▸ **What you need to do**: Find the word "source" in the data. Return every line where it appears.

[Dataset excerpts]
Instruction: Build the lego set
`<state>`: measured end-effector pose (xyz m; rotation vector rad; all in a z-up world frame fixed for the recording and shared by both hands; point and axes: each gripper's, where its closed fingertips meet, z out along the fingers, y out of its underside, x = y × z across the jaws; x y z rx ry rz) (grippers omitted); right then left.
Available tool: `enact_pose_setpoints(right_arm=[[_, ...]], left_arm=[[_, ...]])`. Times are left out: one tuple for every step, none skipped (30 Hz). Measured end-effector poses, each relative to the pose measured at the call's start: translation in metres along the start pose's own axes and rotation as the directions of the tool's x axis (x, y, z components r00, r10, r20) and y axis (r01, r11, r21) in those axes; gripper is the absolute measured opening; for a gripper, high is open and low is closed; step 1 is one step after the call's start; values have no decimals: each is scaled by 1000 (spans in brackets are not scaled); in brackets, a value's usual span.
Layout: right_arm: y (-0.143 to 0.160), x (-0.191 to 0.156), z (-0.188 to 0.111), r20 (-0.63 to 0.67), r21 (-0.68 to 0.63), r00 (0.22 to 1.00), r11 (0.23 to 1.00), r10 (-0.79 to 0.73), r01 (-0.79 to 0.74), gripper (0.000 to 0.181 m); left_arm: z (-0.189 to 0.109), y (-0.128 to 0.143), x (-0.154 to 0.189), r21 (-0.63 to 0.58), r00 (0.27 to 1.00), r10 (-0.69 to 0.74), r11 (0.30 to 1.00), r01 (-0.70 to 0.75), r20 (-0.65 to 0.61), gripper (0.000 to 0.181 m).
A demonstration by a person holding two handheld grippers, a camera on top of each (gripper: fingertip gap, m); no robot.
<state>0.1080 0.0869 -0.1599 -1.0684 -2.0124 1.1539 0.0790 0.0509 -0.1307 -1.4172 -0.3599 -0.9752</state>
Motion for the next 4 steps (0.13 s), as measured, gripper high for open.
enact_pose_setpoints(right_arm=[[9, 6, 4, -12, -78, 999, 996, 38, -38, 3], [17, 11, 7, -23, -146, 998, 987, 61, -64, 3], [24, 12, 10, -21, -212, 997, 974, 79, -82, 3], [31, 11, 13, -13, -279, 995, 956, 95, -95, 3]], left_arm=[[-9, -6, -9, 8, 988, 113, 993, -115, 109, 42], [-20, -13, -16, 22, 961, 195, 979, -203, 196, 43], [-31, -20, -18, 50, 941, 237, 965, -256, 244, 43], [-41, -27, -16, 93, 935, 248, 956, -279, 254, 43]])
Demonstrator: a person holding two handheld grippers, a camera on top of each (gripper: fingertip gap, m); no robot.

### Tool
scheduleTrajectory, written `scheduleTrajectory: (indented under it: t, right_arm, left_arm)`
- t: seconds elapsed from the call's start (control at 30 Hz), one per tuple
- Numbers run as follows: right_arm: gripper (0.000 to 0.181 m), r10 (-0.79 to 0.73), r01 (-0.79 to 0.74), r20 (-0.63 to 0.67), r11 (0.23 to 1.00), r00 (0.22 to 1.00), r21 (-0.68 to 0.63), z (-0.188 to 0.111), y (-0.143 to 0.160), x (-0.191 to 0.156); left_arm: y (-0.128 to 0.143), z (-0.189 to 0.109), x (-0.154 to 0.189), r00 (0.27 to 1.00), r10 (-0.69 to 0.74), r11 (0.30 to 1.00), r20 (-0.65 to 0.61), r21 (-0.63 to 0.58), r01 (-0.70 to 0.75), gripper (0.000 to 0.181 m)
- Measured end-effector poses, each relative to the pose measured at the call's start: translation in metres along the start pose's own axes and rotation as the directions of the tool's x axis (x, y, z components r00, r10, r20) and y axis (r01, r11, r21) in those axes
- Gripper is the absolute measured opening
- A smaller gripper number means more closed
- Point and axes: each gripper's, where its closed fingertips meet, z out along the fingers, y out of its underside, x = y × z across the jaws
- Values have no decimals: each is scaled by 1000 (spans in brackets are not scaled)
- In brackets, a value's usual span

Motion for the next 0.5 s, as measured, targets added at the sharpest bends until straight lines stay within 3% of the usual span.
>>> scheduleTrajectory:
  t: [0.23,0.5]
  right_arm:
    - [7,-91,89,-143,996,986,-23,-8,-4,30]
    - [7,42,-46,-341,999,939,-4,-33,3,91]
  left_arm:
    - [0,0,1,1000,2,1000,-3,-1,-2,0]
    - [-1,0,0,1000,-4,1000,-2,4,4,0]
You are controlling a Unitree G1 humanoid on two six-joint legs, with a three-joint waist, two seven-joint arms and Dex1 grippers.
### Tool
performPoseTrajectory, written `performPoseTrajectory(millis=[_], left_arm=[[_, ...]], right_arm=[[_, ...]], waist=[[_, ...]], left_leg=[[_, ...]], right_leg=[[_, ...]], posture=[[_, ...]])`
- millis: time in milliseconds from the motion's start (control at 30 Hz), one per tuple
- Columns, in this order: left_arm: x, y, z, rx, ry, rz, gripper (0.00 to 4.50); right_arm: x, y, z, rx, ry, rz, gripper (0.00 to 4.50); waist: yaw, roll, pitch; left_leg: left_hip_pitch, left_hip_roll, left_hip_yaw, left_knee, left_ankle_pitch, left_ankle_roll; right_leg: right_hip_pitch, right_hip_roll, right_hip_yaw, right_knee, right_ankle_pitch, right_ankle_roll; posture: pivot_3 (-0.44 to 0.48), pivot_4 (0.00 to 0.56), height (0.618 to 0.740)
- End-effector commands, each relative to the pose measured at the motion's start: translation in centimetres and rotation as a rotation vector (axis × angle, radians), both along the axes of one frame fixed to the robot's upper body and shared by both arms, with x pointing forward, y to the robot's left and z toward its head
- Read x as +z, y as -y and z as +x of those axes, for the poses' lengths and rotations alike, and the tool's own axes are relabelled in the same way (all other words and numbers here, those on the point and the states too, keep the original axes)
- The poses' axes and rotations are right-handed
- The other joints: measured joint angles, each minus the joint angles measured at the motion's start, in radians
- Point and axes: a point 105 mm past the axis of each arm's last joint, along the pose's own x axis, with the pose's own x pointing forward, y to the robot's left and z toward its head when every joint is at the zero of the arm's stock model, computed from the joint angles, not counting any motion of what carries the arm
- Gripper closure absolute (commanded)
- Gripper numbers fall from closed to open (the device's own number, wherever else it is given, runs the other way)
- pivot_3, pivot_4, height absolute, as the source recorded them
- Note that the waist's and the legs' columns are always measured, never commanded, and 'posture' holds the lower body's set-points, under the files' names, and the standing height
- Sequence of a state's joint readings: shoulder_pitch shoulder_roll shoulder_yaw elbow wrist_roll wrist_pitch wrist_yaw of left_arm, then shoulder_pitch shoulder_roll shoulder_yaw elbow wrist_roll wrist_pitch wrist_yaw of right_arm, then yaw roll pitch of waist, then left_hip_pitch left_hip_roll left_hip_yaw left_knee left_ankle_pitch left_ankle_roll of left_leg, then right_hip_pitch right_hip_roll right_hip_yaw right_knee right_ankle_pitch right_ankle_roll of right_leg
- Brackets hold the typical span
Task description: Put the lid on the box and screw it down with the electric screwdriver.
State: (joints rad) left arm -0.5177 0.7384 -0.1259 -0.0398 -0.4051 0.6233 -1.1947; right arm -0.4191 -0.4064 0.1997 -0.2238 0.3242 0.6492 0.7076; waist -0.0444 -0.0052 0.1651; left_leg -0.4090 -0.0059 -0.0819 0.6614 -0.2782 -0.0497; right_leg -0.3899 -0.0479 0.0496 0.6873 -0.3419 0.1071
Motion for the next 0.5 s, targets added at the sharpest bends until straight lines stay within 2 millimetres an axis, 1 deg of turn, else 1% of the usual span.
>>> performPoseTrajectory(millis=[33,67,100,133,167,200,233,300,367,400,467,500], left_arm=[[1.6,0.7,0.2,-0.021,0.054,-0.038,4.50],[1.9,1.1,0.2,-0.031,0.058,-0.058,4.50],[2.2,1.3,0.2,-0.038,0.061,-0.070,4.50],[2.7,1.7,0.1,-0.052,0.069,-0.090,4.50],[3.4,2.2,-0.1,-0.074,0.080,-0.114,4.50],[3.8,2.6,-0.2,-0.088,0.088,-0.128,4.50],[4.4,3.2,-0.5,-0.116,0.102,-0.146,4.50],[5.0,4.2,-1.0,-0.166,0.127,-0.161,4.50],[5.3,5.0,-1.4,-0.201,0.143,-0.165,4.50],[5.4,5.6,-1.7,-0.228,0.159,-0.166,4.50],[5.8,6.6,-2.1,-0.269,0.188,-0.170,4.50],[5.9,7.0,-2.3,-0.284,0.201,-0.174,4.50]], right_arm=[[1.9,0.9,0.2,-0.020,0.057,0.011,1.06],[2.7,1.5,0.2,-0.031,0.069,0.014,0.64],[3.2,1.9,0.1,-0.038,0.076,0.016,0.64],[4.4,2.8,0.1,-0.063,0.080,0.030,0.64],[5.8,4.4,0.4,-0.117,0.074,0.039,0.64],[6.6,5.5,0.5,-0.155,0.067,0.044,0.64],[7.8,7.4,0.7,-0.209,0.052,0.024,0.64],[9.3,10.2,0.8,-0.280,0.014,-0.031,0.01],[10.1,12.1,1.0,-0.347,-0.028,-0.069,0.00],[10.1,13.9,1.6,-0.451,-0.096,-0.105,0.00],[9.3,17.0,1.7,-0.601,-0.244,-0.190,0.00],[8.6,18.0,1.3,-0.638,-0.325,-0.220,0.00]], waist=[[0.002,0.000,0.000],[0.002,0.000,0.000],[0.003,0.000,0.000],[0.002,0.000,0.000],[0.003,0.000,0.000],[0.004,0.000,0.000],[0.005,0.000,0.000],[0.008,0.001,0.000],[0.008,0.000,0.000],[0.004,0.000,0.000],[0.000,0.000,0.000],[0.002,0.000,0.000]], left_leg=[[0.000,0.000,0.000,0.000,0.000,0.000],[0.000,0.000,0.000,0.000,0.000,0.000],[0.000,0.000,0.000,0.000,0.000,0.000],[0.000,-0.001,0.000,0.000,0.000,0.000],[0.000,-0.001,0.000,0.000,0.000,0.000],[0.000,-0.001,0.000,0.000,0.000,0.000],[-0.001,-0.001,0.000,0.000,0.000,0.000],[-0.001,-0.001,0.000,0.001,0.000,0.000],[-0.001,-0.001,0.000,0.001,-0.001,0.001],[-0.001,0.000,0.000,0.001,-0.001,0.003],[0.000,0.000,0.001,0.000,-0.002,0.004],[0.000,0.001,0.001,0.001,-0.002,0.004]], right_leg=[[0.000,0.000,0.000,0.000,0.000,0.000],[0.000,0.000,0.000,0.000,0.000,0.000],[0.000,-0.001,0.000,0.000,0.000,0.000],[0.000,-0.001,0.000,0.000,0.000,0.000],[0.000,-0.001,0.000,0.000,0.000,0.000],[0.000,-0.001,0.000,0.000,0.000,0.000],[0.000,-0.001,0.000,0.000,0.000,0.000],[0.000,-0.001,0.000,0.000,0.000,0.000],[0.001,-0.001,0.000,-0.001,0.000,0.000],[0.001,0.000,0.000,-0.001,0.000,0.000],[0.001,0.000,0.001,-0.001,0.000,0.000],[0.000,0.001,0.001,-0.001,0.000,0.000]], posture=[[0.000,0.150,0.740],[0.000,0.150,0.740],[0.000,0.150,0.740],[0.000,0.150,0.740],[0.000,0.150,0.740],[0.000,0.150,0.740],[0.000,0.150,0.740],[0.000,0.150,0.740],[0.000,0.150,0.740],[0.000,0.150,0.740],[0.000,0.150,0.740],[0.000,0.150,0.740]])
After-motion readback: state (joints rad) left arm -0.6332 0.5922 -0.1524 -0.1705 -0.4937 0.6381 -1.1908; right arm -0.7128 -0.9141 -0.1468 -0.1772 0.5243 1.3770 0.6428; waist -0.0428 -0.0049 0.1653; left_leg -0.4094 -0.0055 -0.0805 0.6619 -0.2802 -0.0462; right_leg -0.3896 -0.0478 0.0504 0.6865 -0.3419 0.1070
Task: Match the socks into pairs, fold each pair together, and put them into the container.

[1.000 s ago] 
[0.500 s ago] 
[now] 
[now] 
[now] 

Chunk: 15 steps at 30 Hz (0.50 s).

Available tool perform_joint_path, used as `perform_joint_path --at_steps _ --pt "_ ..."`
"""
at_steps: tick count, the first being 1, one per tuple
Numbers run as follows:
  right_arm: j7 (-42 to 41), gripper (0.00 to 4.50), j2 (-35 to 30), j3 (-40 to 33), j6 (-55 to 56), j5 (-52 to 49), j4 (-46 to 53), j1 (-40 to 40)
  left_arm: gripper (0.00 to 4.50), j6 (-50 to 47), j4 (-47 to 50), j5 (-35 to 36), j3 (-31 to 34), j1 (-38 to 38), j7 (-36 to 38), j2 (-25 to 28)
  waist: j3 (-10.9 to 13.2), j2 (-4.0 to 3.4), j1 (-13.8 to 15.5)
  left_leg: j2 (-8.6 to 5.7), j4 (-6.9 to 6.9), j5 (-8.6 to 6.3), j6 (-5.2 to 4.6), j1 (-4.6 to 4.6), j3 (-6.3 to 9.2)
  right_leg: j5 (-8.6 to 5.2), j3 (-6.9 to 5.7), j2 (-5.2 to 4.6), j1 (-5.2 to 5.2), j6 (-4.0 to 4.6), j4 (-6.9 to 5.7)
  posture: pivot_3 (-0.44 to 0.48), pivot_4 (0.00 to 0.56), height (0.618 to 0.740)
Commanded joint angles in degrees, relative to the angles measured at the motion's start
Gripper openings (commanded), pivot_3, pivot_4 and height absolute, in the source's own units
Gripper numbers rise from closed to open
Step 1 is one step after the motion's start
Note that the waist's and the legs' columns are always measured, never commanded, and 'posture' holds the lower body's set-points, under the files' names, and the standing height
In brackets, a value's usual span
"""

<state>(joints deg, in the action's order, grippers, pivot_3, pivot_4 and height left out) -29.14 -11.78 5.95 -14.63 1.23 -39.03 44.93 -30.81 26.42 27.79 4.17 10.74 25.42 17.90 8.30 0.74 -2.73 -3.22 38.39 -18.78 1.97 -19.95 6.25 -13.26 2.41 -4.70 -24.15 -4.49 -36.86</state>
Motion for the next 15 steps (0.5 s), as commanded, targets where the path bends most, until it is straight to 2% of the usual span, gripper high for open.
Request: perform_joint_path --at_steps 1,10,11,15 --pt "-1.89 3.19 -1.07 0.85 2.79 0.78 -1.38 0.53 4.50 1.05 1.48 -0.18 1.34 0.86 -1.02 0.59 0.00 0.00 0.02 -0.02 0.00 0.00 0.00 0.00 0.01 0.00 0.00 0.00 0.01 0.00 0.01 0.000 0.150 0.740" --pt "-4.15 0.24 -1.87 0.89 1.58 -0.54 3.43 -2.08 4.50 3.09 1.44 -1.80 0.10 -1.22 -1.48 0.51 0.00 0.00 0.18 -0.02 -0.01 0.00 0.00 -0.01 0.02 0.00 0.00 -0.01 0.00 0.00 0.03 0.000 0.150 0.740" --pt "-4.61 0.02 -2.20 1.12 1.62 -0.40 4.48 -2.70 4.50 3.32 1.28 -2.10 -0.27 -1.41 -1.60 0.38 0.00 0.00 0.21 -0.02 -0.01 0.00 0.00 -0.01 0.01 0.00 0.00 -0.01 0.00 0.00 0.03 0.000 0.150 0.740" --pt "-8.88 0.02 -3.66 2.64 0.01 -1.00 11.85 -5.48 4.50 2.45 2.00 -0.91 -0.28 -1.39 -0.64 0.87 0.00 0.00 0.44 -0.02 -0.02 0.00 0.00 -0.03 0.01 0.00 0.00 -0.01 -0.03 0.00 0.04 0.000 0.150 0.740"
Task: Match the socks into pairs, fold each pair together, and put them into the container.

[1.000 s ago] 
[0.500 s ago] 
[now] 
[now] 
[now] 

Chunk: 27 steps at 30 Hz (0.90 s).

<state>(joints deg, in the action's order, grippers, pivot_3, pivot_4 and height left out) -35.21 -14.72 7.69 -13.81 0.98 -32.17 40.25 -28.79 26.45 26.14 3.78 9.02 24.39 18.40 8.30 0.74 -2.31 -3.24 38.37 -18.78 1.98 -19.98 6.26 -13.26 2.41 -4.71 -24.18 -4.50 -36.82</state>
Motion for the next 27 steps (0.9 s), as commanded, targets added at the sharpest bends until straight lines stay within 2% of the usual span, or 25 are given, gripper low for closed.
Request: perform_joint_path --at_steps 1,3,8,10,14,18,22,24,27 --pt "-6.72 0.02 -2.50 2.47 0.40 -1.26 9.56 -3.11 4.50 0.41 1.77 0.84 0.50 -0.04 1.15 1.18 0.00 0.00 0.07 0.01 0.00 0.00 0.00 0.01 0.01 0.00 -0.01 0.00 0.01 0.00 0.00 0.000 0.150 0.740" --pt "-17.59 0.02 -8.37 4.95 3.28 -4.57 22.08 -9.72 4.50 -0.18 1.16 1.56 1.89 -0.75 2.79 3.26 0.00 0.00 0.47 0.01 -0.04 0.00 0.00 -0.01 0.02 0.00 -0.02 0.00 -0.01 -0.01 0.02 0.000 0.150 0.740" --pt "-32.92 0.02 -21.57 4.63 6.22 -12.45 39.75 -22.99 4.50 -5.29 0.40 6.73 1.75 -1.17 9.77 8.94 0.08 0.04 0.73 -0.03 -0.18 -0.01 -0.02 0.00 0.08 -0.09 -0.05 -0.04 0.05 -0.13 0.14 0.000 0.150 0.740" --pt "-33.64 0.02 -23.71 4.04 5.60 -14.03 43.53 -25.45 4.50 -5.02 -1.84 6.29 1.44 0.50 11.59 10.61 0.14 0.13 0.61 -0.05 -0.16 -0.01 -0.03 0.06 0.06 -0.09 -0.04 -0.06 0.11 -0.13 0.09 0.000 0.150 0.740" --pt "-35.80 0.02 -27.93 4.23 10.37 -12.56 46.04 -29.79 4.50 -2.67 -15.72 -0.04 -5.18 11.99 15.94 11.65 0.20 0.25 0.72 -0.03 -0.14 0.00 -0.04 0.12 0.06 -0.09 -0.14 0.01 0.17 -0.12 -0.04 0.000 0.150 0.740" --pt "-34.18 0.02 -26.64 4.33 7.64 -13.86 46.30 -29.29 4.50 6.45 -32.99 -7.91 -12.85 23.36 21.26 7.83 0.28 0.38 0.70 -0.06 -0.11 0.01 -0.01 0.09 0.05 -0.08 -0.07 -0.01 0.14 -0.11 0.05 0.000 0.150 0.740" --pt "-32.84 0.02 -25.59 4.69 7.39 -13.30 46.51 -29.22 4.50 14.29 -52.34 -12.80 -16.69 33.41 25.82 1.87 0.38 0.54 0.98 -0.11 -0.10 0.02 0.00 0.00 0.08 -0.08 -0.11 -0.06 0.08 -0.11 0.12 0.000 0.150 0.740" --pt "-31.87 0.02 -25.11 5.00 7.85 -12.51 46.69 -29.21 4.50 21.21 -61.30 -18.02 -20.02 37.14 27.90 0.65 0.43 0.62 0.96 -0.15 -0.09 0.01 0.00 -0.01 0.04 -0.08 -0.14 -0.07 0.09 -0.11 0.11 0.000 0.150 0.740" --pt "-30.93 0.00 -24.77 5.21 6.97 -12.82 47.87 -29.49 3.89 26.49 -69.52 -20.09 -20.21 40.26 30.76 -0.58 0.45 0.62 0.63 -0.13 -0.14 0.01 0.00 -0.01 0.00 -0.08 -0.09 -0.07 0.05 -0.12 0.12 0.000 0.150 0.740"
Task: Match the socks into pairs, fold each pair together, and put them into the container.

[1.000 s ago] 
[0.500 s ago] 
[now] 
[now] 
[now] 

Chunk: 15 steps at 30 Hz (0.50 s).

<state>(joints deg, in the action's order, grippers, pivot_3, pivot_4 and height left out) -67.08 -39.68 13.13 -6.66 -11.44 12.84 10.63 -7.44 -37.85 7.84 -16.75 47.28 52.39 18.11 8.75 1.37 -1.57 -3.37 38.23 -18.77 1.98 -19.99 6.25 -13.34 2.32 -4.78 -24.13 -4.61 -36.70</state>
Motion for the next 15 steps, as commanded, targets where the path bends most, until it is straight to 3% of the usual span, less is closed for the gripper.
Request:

▸ **Response to the exercise**:
- pivot_3, pivot_4, height absolute, as the source recorded them
Gripper openings (commanded), pivot_3, pivot_4 and height absolute, in the source's own units

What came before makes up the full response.